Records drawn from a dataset
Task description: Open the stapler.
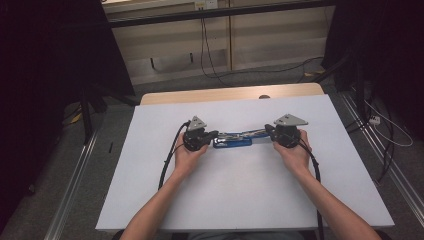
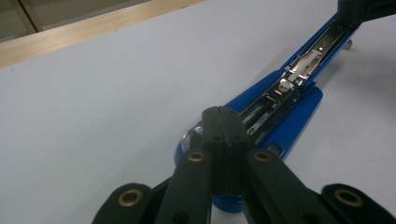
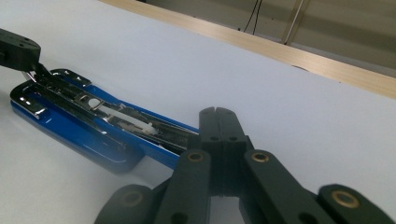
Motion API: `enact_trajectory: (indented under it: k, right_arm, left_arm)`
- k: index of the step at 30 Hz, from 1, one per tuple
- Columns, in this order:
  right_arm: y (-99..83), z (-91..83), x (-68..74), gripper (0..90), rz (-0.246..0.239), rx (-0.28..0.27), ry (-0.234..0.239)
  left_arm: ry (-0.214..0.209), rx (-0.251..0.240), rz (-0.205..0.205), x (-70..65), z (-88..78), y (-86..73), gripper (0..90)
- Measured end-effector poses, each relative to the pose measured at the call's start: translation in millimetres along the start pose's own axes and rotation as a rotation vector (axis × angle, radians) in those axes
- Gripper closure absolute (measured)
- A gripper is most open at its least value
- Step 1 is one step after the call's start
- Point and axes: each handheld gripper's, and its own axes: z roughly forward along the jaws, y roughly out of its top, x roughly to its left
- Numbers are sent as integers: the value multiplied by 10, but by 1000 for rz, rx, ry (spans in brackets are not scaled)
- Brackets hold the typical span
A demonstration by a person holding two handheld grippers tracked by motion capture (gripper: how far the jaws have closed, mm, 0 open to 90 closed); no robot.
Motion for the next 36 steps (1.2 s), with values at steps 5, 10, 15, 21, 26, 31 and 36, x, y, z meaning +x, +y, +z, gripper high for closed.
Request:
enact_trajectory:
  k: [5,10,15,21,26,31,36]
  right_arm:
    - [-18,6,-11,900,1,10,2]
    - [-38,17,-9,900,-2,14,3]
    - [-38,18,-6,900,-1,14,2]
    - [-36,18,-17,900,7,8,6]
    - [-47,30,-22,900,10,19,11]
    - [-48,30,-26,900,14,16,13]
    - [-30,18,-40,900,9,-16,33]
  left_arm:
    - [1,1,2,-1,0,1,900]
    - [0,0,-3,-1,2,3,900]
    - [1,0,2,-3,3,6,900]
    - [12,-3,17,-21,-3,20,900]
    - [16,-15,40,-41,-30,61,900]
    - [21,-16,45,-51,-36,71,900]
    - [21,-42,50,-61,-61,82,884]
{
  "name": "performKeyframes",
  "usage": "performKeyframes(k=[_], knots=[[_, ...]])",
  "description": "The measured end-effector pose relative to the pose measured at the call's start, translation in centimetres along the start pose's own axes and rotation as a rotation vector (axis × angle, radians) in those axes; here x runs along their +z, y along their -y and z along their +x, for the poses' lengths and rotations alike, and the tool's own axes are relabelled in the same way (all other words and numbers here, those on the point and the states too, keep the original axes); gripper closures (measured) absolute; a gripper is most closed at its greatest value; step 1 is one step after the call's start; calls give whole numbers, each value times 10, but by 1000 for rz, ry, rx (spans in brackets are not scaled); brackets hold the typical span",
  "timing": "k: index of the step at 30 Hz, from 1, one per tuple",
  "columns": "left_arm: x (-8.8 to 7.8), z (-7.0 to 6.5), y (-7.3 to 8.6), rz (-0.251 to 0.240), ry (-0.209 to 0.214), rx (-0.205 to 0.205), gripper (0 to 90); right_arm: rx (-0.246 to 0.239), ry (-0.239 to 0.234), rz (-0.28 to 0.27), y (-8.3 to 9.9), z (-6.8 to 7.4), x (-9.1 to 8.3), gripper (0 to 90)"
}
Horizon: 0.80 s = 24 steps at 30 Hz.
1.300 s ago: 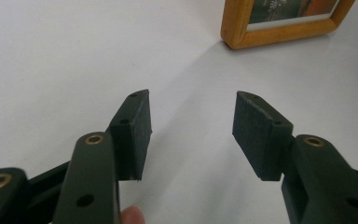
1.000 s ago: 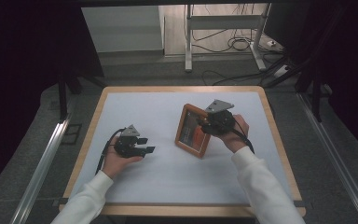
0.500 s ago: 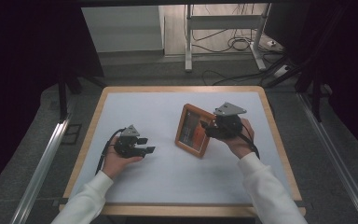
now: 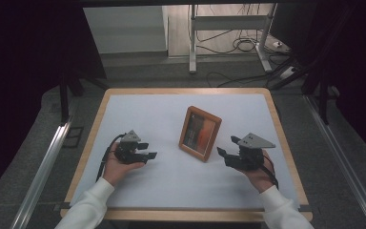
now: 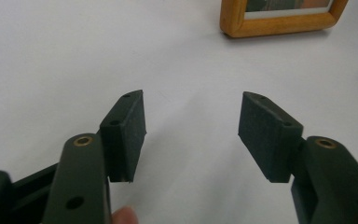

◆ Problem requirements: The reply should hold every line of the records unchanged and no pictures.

◆ Task solution:
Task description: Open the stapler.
Motion API: `enact_trajectory: (indented under it: k, right_arm, left_arm)`
- k: index of the step at 30 Hz, from 1, one per tuple
- Columns, in this order:
  right_arm: y (-99..83), z (-91..83), x (-68..74), gripper (0..90), rz (-0.246..0.239), rx (-0.28..0.27), ry (-0.234..0.239)
  left_arm: ry (-0.214..0.209), rx (-0.251..0.240), rz (-0.205..0.205), x (-70..65), z (-88..78), y (-86..73), gripper (0..90)
- Measured end-effector poses, each relative to the pose measured at the call's start: translation in millimetres along the start pose's own axes and rotation as a rotation vector (axis × angle, radians) in those axes
- Gripper closure absolute (measured)
- A gripper is most open at its least value
- Step 1 is one step after the call's start
- Point and axes: each handheld gripper's, and its own axes: z roughly forward along the jaws, y roughly out of its top, x roughly to its left
- Numbers are sent as integers: the value multiplied by 10, but by 1000 for rz, rx, ry (spans in brackets are not scaled)
- Brackets hold the typical span
A demonstration by a person holding two handheld grippers tracked by motion capture (gripper: how far the jaws have closed, mm, 0 open to 90 closed); no robot.
Motion for the next 36 steps (1.2 s), with values at steps 5, 10, 15, 21, 26, 31 and 36, x, y, z meaning +x, +y, +z, gripper high for closed.
Request:
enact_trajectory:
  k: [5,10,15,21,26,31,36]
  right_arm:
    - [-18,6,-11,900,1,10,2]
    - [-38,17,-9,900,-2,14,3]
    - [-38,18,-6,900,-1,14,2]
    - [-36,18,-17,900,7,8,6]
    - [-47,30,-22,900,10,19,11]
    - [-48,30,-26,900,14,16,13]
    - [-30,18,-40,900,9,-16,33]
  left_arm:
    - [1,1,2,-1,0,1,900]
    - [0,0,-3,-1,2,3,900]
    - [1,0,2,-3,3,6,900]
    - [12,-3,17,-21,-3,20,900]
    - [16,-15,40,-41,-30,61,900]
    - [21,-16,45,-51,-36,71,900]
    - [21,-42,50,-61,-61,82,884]
{
  "name": "performKeyframes",
  "usage": "performKeyframes(k=[_], knots=[[_, ...]])",
  "description": "The measured end-effector pose relative to the pose measured at the call's start, translation in centimetres along the start pose's own axes and rotation as a rotation vector (axis × angle, radians) in those axes; here x runs along their +z, y along their -y and z along their +x, for the poses' lengths and rotations alike, and the tool's own axes are relabelled in the same way (all other words and numbers here, those on the point and the states too, keep the original axes); gripper closures (measured) absolute; a gripper is most closed at its greatest value; step 1 is one step after the call's start; calls give whole numbers, each value times 10, but by 1000 for rz, ry, rx (spans in brackets are not scaled); brackets hold the typical span",
  "timing": "k: index of the step at 30 Hz, from 1, one per tuple",
  "columns": "left_arm: x (-8.8 to 7.8), z (-7.0 to 6.5), y (-7.3 to 8.6), rz (-0.251 to 0.240), ry (-0.209 to 0.214), rx (-0.205 to 0.205), gripper (0 to 90); right_arm: rx (-0.246 to 0.239), ry (-0.239 to 0.234), rz (-0.28 to 0.27), y (-8.3 to 9.9), z (-6.8 to 7.4), x (-9.1 to 8.3), gripper (0 to 90)"
}
Horizon: 0.80 s = 24 steps at 30 Hz.
1.300 s ago: 
1.000 s ago: 
0.500 s ago: 
now: 
now: 

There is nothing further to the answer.